>>>

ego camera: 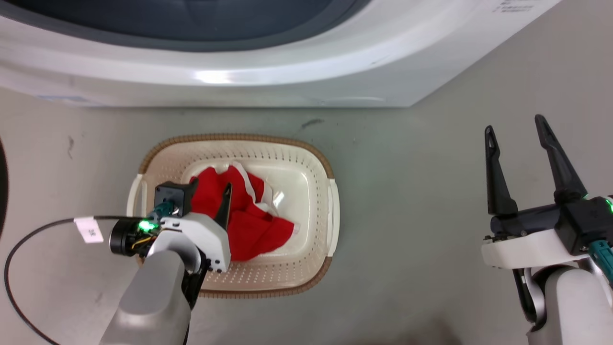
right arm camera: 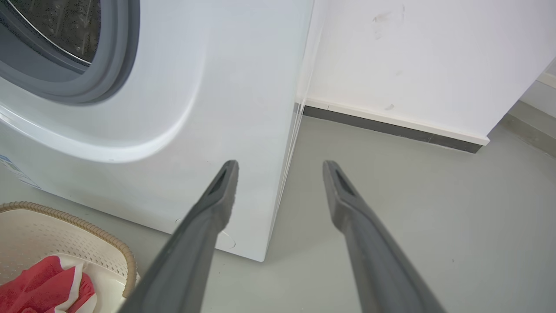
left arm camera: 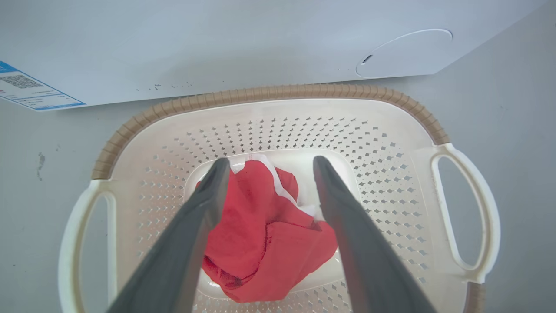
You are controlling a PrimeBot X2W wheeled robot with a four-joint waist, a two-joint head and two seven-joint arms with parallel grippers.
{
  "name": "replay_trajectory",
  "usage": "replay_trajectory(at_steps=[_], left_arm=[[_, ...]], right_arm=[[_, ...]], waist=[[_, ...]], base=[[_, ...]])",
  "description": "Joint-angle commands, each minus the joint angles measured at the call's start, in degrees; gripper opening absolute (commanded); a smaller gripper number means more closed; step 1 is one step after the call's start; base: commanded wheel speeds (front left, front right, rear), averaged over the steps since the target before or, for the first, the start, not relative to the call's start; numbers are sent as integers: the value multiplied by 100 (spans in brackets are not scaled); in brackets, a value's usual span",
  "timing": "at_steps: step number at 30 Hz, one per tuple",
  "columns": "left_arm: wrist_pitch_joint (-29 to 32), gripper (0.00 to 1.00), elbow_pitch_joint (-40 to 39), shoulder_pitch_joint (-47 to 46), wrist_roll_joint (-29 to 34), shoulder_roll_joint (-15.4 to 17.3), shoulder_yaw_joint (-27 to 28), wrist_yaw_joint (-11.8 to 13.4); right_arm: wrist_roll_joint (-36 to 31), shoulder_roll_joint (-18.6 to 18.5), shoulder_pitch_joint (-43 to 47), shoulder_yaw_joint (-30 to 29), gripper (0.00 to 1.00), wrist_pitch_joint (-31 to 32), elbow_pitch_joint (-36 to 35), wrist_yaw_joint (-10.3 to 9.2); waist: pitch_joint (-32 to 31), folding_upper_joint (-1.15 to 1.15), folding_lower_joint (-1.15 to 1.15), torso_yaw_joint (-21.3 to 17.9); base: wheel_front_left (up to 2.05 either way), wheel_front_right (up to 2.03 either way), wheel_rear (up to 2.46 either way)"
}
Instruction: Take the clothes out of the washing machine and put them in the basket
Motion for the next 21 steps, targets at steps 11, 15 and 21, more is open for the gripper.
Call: replay_trajectory(at_steps=[11, 15, 21], left_arm=[[-15, 100, -1437, 932, 150, 227, -76, -58], [-15, 100, -1883, 1115, 87, 368, -182, -60], [-15, 100, -2319, 1168, -38, 574, -339, -61]], right_arm=[[310, -1, 299, 61, 100, -10, 309, -6], [422, -1, 390, 96, 100, -10, 388, -6], [584, -2, 452, 182, 100, -10, 457, -6]], waist=[[-1144, 0, 0, -120], [-1370, 0, 0, -217], [-1556, 0, 0, -406]], base=[[0, 0, 0], [0, 0, 0], [0, 0, 0]])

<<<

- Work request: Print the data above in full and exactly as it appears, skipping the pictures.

- Task response:
ego camera: 
right arm camera: 
left arm camera: 
You are controlling a PrimeBot X2W wheeled robot with a four-joint waist, a two-joint head and two seven-joint arms with parallel grippers.
{
  "name": "replay_trajectory",
  "usage": "replay_trajectory(at_steps=[_], left_arm=[[_, ...]], right_arm=[[_, ...]], waist=[[_, ...]], base=[[_, ...]])",
  "description": "Joint-angle commands, each minus the joint angles measured at the call's start, in degrees; gripper opening absolute (commanded); a smaller gripper number means more closed; step 1 is one step after the call's start; base: commanded wheel speeds (front left, front right, rear), averaged over the steps since the target before or, for the first, the start, not relative to the call's start; numbers are sent as integers: the value multiplied by 100 (spans in brackets are not scaled); in brackets, a value's usual span",
  "timing": "at_steps: step number at 30 Hz, one per tuple",
  "columns": "left_arm: wrist_pitch_joint (-29 to 32), gripper (0.00 to 1.00), elbow_pitch_joint (-40 to 39), shoulder_pitch_joint (-47 to 46), wrist_roll_joint (-29 to 34), shoulder_roll_joint (-15.4 to 17.3), shoulder_yaw_joint (-27 to 28), wrist_yaw_joint (-11.8 to 13.4); right_arm: wrist_roll_joint (-36 to 31), shoulder_roll_joint (-18.6 to 18.5), shoulder_pitch_joint (-43 to 47), shoulder_yaw_joint (-30 to 29), gripper (0.00 to 1.00), wrist_pitch_joint (-31 to 32), elbow_pitch_joint (-36 to 35), wrist_yaw_joint (-10.3 to 9.2); waist: pitch_joint (-32 to 31), folding_upper_joint (-1.15 to 1.15), folding_lower_joint (-1.15 to 1.15), torso_yaw_joint (-21.3 to 17.9); base: wheel_front_left (up to 2.05 either way), wheel_front_right (up to 2.03 either way), wheel_rear (up to 2.46 either way)"
}
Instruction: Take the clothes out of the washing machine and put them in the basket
Motion for the next 21 steps, targets at steps 11, 15 and 21, more is open for the gripper.
Call: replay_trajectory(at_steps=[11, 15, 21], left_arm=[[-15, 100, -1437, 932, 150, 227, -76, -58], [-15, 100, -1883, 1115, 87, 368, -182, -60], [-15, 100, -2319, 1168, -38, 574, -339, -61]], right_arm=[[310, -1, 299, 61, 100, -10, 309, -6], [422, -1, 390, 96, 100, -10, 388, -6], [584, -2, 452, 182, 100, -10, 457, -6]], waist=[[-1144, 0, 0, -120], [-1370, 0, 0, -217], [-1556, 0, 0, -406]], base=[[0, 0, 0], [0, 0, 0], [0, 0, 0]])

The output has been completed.